79. In securities exchange markets, a member who executes stop loss or stop buy orders when the specified price occurs is most likely a:

A. specialist.
B. registered trader.
C. commission broker.

80. An analyst gathers the following data for a company to estimate the expected growth rate of dividends and use it as an input for valuing the company’s common stock.
  Return on Assets    10%  
   rofit Margin   5 %
   Financial Leverage  1.67
   ayout Ratio  25%
The company’s expected growth rate is closest to:

A. 4.2%.
B. 6.3%.
C. 12.5%.

81. Which of the following statements about the short sale of a stock is least accurate?

A. The short seller must pay any dividends due to the lender of shares.
B. A stop buy order would enable a short seller to minimize potential losses.
C. Short sales involve time limits for returning the shares borrowed to the lender.


79. In securities exchange markets, a member who executes stop loss or stop buy orders when the specified price occurs is most likely a:

A. specialist.
B. registered trader.
C. commission broker.

Answer: A
“Organization and Functioning of Securities Markets,” Frank K. Reilly CFA, and Keith C. Brown, CFA 2009 Modular Level I, Volume 5, pp. 24-26, 29
Study Session 13-52-e Compare and contrast major characteristics of exchange markets including exchange membership, types of orders, and market markers. The specialists (market makers) have two major functions. They act as brokers to match buy and sell orders, including special (stop loss or stop buy) orders.

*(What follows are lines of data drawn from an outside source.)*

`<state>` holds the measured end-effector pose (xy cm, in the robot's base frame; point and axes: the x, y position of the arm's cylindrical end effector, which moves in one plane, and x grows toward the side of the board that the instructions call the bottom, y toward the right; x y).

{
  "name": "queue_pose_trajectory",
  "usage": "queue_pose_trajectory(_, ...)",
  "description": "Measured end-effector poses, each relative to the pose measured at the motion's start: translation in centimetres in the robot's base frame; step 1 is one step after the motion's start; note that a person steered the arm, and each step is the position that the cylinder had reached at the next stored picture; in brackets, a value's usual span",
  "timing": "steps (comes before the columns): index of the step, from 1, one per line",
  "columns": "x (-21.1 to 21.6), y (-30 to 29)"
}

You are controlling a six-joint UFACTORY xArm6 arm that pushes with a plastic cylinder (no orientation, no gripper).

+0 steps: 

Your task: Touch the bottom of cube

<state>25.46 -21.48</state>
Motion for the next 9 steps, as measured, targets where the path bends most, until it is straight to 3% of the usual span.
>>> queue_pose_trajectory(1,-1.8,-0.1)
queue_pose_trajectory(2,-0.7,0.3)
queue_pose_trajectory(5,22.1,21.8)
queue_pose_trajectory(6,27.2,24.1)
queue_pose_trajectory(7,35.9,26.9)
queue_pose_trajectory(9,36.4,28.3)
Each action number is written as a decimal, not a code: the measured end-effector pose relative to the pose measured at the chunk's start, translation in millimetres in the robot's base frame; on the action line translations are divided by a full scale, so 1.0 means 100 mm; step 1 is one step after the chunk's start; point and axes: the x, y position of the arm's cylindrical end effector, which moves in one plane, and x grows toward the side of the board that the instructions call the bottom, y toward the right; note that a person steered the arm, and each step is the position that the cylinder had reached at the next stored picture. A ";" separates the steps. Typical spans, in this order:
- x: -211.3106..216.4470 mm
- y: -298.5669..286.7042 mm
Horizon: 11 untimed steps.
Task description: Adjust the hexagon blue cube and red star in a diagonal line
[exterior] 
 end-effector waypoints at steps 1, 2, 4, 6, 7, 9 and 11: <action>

80. An analyst gathers the following data for a company to estimate the expected growth rate of dividends and use it as an input for valuing the company’s common stock.
  Return on Assets    10%  
   rofit Margin   5 %
   Financial Leverage  1.67
   ayout Ratio  25%
The company’s expected growth rate is closest to:

A. 4.2%.
B. 6.3%.
C. 12.5%.

Answer: C
“An Introduction to Security Valuation,” Frank K. Reilly CFA, and Keith C. Brown, CFA 2009 Modular Level I, Volume 5, pp. 146-147
Study Session 14-56-f, g
Estimate the dividend growth rate, given the components of the required return on equity and incorporating the earnings retention rate and current stock price.
Describe a process for developing estimated inputs to be used in the DDM, including the required rate of return and expected growth rate of dividends.
g = RR x ROE; RR = (1 – Payout Ratio) = 1 – 0.25 = 0.75
ROE = ROA x Financial Leverage; ROE = 10% x 1.67 = 16.67%; g = 0.75 x 16.67 = 12.5%

81. Which of the following statements about the short sale of a stock is least accurate?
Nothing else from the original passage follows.